Deuda pública mantendrá trayectoria ascendente
Uno de los principales focos de preocupación para Moody’s es el crecimiento acelerado de la deuda pública.
Según sus cálculos, la deuda del gobierno federal representaba alrededor de 40% del PIB en 2023; para 2025 ya se aproxima a 50%, lo que implica un incremento cercano a 10 puntos porcentuales en apenas dos años.
Bajo su escenario base, la calificadora prevé que esta tendencia continúe y que la deuda alcance aproximadamente 55% del PIB hacia 2028.
“Nuestro pronóstico actual en el escenario base es que la carga de la deuda del gobierno federal se aproxime al 55 por ciento del producto interno bruto (PIB) hacia el 2028”, explicó Merino.
La firma considera que este nivel acerca a México al promedio de los países que integran la categoría Baa, reduciendo la ventaja relativa que anteriormente mantenía frente a economías con calificaciones similares.
Aumenta el costo financiero del endeudamiento
Otro factor que genera preocupación es el incremento en el costo de la deuda pública.
Actualmente, el gobierno federal destina alrededor de 17% de sus ingresos al pago de intereses, una proporción considerablemente superior a la registrada en 2021, cuando se ubicaba entre 10% y 11%.
De acuerdo con Moody’s, el aumento de los déficits fiscales y el contexto de tasas de interés elevadas han provocado que una mayor parte de los recursos públicos se destinen al servicio de la deuda.
Esta situación limita la capacidad del gobierno para canalizar recursos hacia sectores prioritarios como infraestructura, salud, educación, seguridad y programas sociales.
Moody’s observa menor fortaleza en la disciplina fiscal
La calificadora también expresó preocupación por el debilitamiento de algunos mecanismos de disciplina fiscal observados desde 2023.
Según Merino, diversos parámetros contemplados en las reglas fiscales mexicanas han dejado de cumplirse plenamente, lo que afecta la credibilidad y previsibilidad de los ajustes fiscales futuros.
A juicio de la firma, este escenario puede influir en la percepción de los inversionistas y aumentar los costos de financiamiento, como ha ocurrido en otras economías de la región.
México mantiene fortalezas estructurales
Pese a los desafíos fiscales, Moody’s decidió mantener una perspectiva estable para la calificación soberana del país.
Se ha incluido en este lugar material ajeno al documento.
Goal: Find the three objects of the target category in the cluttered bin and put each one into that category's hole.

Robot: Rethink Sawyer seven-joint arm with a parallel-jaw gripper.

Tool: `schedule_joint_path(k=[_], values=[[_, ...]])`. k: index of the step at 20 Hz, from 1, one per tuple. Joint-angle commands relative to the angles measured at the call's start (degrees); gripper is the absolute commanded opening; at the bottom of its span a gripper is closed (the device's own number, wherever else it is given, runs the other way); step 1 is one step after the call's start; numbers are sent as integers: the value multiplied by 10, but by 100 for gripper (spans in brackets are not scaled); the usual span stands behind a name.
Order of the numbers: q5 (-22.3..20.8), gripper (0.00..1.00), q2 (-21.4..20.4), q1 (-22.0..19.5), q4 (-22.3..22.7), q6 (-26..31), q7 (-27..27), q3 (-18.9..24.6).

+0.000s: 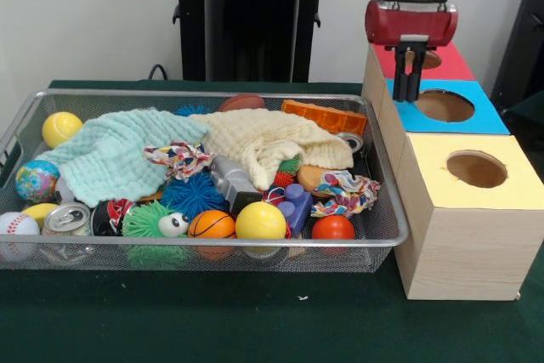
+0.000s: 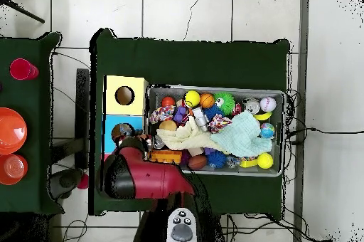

La agencia destacó que México conserva importantes fortalezas estructurales, entre ellas una economía diversificada, una estrecha integración comercial y productiva con Estados Unidos, instituciones macroeconómicas consolidadas y un banco central con alta credibilidad.
Además, considera que las autoridades cuentan con capacidad para reducir gradualmente los desequilibrios fiscales y recuperar parte de la estabilidad financiera en los próximos años.
Riesgos que podrían afectar la calificación
Moody’s advirtió que la evolución de la economía mexicana seguirá siendo un factor determinante para la evaluación crediticia del país.
Entre los riesgos identificados se encuentran un crecimiento económico persistentemente bajo, mayores requerimientos de apoyo financiero a Pemex y dificultades para consolidar las finanzas públicas.
La calificadora señaló que, si las políticas económicas no logran contener el deterioro fiscal o si se presenta un impacto significativo sobre la actividad económica, podrían surgir nuevas presiones negativas sobre la calificación soberana en el futuro.